# **GTSF IC Quant Mentorship**
### **Python for Quantitative Finance Fundamentals**

**Name:** [Your Name Here]  
**GT Username:** [Your GT Username]  
**Due Date:** October 7, 2025  

---

## **Project Overview**

This project will test your understanding of the fundamental concepts covered in our first four weeks: probability/statistics, time value of money, basic portfolio theory, and financial data analysis using Python.

### **What You'll Demonstrate**
- **Data Handling**: Download, clean, and analyze real financial data
- **Statistical Analysis**: Calculate returns, risk metrics, and correlations  
- **Portfolio Basics**: Apply diversification and risk-return concepts
- **Python Skills**: Use pandas, numpy, and matplotlib effectively

---
## **Setup and Libraries**

In [None]:
# You may only use these libraries (same as original project)
import numpy as np
import pandas as pd
import matplotlib.pyplot as plt
from sklearn.linear_model import LinearRegression
import yfinance as yf

# Configuration
pd.set_option('display.max_columns', 10)
pd.set_option('display.precision', 4)
plt.style.use('default')
plt.rcParams['figure.figsize'] = (10, 6)

print("✅ Environment setup complete!")

---
## **Part 1: Data Collection & Basic Analysis (25 points)**

### **Step 1.1: Download Stock Data**
Download 3 years of data (2021-2024) for these assets and create clean datasets:

**Required Assets:**
- **AAPL** (Apple) - Large tech stock
- **JNJ** (Johnson & Johnson) - Defensive stock  
- **SPY** (S&P 500 ETF) - Market benchmark

In [None]:
def download_stock_data(tickers, start_date, end_date):
    """
    Download adjusted close prices for multiple stocks.
    
    Parameters:
    -----------
    tickers : list
        List of stock symbols
    start_date : str  
        Start date as 'YYYY-MM-DD'
    end_date : str
        End date as 'YYYY-MM-DD'
        
    Returns:
    --------
    pandas.DataFrame
        DataFrame with dates as index, stocks as columns
    """
    ######################
    # YOUR CODE HERE
    # Hint: Use yfinance to download data
    # Hint: Extract only 'Adj Close' prices
    # Hint: Handle any missing data by forward-filling
    ######################
    pass

# Download the data
tickers = ['AAPL', 'JNJ', 'SPY'] 
prices_df = download_stock_data(tickers, '2021-01-01', '2024-01-01')

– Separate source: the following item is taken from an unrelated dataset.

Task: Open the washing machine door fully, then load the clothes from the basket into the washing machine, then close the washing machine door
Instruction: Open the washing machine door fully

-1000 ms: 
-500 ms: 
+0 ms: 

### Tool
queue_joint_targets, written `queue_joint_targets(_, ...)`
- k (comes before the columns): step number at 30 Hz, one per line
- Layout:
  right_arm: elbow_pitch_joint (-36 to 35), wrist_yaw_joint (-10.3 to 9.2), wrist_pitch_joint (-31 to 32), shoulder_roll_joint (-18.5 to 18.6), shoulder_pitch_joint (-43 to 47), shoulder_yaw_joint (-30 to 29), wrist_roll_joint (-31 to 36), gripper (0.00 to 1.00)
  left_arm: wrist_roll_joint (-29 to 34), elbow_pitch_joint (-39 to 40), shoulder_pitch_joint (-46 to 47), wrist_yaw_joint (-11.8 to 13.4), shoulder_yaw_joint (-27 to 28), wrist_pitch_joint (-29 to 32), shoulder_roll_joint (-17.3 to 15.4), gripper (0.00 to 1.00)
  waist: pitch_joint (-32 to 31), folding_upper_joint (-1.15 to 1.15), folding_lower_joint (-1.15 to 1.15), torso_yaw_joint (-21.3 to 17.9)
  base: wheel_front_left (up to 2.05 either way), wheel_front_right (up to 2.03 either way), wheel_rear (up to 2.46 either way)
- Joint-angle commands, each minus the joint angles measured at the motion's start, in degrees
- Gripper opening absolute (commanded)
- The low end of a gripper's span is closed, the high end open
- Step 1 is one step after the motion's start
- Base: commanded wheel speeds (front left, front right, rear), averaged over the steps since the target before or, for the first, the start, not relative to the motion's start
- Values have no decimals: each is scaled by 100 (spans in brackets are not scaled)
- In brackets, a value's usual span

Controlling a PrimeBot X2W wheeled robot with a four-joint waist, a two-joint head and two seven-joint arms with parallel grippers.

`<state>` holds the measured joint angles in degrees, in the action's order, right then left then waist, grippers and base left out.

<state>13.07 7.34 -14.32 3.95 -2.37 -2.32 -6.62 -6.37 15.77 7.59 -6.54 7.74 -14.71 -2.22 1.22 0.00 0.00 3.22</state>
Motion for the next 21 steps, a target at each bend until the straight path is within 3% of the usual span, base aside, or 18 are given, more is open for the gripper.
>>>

# Display first few rows and basic info
print("First 5 rows:")
print(prices_df.head())
print(f"\nDataset shape: {prices_df.shape}")
print(f"Date range: {prices_df.index[0].date()} to {prices_df.index[-1].date()}")

### **Step 1.2: Calculate Returns**
Calculate both simple and log returns as covered in the slides:

In [None]:
def calculate_returns(prices_df):
    """
    Calculate simple and log returns from price data.
    
    Returns:
    --------
    tuple: (simple_returns_df, log_returns_df)
    """
    ######################
    # YOUR CODE HERE
    # Simple returns: (P_t / P_{t-1}) - 1
    # Log returns: ln(P_t / P_{t-1})
    ######################
    pass

# Calculate returns
simple_returns, log_returns = calculate_returns(prices_df)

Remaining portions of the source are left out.